Your objective → Your answer must be one number: the count of lines below that include "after".

Given material →
•••
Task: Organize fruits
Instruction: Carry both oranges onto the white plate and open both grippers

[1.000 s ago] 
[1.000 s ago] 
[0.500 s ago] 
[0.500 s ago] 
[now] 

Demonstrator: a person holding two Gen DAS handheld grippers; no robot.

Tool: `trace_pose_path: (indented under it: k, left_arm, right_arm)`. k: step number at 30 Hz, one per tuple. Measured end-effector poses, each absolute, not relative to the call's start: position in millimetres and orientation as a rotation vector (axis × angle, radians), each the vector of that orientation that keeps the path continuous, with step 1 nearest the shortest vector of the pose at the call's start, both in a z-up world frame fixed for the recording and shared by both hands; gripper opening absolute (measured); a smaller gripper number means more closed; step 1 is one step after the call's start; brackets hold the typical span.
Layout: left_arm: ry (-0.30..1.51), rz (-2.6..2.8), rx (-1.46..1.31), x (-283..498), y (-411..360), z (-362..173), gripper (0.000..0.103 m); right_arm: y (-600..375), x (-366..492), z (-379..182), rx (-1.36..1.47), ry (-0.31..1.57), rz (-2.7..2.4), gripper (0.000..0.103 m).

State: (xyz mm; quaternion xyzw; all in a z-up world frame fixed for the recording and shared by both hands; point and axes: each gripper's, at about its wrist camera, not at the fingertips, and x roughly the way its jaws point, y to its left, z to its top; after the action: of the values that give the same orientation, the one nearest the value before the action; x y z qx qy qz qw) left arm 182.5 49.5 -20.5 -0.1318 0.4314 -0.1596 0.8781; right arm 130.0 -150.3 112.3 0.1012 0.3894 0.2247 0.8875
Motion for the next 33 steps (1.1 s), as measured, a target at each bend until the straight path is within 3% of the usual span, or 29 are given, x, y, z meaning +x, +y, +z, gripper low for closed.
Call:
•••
Your response → 2